WHAT IS BEING ASKED: Spot each line in the data below containing "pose" and copy it.

INPUT DATA:

^^^^

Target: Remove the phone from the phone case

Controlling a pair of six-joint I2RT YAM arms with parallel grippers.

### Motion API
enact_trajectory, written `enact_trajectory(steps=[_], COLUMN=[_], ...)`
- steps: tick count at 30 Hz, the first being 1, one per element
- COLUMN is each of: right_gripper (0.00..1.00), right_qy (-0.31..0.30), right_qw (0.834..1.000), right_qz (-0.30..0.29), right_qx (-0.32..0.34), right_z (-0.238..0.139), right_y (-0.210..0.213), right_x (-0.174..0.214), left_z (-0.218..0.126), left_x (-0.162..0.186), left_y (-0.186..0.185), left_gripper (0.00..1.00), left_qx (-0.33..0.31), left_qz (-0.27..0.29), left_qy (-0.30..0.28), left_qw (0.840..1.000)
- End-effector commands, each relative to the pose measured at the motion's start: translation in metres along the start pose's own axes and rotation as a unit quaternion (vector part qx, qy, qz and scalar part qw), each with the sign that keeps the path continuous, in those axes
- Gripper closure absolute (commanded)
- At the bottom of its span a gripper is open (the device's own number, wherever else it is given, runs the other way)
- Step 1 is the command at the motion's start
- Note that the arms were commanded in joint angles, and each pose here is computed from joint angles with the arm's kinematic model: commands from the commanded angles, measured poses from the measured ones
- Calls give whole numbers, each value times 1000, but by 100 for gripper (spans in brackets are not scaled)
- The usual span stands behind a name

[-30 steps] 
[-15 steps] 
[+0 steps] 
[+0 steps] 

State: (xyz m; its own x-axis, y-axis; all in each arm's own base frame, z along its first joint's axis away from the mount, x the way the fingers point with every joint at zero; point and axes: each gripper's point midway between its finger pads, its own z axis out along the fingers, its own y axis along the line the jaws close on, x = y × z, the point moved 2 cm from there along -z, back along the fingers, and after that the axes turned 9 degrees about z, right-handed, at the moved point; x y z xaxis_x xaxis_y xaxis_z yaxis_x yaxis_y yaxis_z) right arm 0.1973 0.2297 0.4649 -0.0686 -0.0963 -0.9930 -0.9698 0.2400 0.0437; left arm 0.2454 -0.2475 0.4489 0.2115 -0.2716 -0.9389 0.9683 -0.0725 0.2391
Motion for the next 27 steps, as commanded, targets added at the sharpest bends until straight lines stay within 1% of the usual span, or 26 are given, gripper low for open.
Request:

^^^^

RESPONSE BOX:
- End-effector commands, each relative to the pose measured at the motion's start: translation in metres along the start pose's own axes and rotation as a unit quaternion (vector part qx, qy, qz and scalar part qw), each with the sign that keeps the path continuous, in those axes
- Note that the arms were commanded in joint angles, and each pose here is computed from joint angles with the arm's kinematic model: commands from the commanded angles, measured poses from the measured ones

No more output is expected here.